Мой отец умер после продолжительной болезни, в 1947 году, и к тому времени ущерб моему сознанию уже был нанесен. Я пробыла там достаточно долго, чтобы из меня испарился дух борьбы: я видела это у перепуганных собак, которых годами бьют хозяева. Отец отвешивал мне пощечину, когда я выказывала несогласие, и это продолжалось, когда я вернулась, теперь при малейшей возможности. То же самое действие: широкая, открытая ладонь, его большая рука на моей голове, так что кости хрустели, голова заваливалась в сторону, глаза закатывались. Я отступала, но коридоры отдавались эхом, и он всегда находил меня: легче было принять насилие, чем бежать. Я ненавидела звук собственного плача.
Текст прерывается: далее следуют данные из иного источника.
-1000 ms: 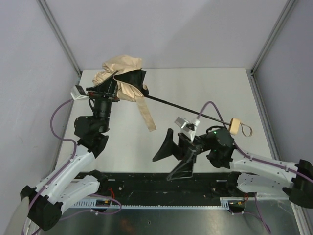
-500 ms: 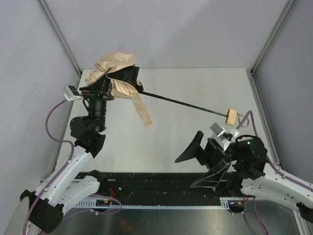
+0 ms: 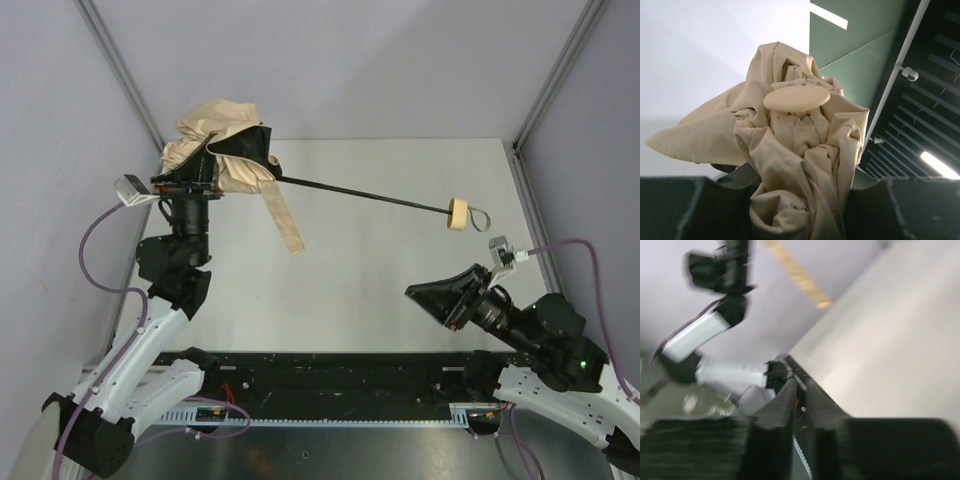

Мне это надоело. Он сломил мой дух, как много лет назад сломил мою мать.
Я ничего не знала о его молодости, пока он не умер. Он вырос в Северо-Западной пограничной провинции, на территории, которая сейчас является незаконным племенным районом Пакистана. Он видел, как пуштуны убили его отца, а мать забрали и казнили. Когда ему исполнилось тринадцать, он застрелил троих и был отправлен домой к родственникам в Йоркшир – я нашла переписку о приготовлениях к его возвращению в Англию между любезной дамой из Шимлы, которая взяла его к себе, и кузеном его отца, когда просматривала его бумаги. Он хранил их все эти годы и никогда не говорил мне об этом. Это одна из многих историй, которых мы никогда не знали, история детства моего отца, что сделало его таким, каким он был.